Le contenu représenté compte plus que la figure qui lui donne ses traits ; du moins est-il souhaitable qu’il en aille ainsi. Le problème de l’exposition ou non d’une statue dans l’espace public doit donc porter sur le seul point qui importe vraiment : le message qu’elle adresse aux passants. Certains élus, historiens ou citoyens ont proposé d’associer des plaques explicatives à celles qui sont les plus décriées. Pourquoi pas. C’est une solution ; peut-être vaine car il y a peu de raison que des cartels explicatifs soient davantage lus que les inscriptions qui figurent déjà sur nombre de socles de nos monuments ! Quoi qu’il en soit, ce serait peut-être un moindre mal. En nous appuyant sur le principe de l’allégorie, il y aurait moyen, aussi, de réactualiser les œuvres les plus mal perçues, voire d’en créer de nouvelles pour substituer à une figure contestable une représentation de ce qu’elles ont à dire plus adaptée à notre temps et nous éviter l’erreur de jeter le bébé avec l’eau sale du bain ! En fait, le double tort de nombreuses statues est de proposer au regard des populations qui n’en ont aucun souvenir, des visages qui ne leur parlent pas quand nombre de communautés gardent blessures ouvertes d’événements importants de leur histoire. Représenter De Gaulle froissera toujours celui qui a des raisons personnelles de lui reprocher l’indépendance deindex l’Algérie, la condamnation de Pétain, la dénonciation du « peuple d’élite, sûr de lui et dominateur » ou celle de la « chienlit ». En revanche, sa figuration devant un micro de la BBC, le texte du 18 juin 1940 en mains, a un sens plus clair et assez consensuel que son effigie nette de toute référence explicite. Une statue signifiée par une plaque, la présence d’un objet symbolique, voire son éventuelle refonte, devrait ainsi permettre de redonner sens à l’Histoire afin que l’idéal incarné reste partagé plutôt qu’il ne soit abandonné aux confins de l’oubli, au risque de se voir expurgé des récits historiographiques.  
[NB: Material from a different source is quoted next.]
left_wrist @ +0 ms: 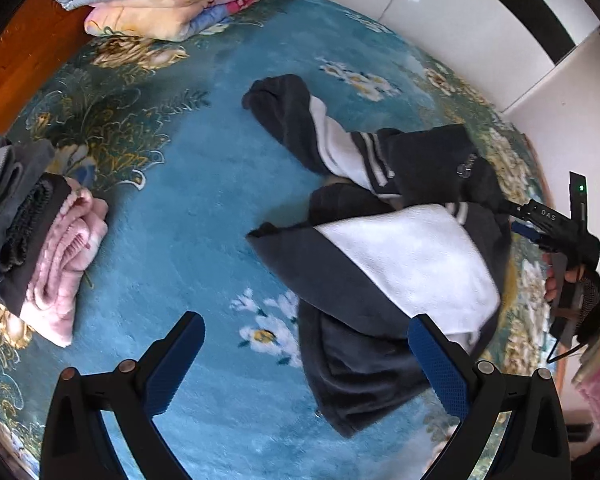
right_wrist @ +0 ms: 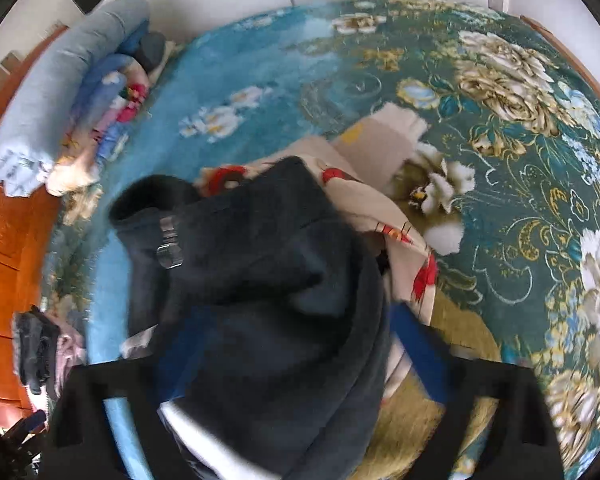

Il est sain de pouvoir discuter du bien fondé des monuments qui ponctuent nos paysages, toutes ces statues qui font aujourd’hui tant d’histoires sans faire Histoire. Il faut accepter qu’elles/ils puissent être révisé.e.s comme l’est toute Histoire vivante ; mais il faut s’y résoudre en considération des choix collectifs de nos sociétés ; sous réserve de dialogue entre les partis et que soit assuré le travail d’Histoire sans lequel justice ne peut être rendue du passé.



[1] Voir notamment Francis Eustache, La mémoire au futur, Le Pommier, 2018.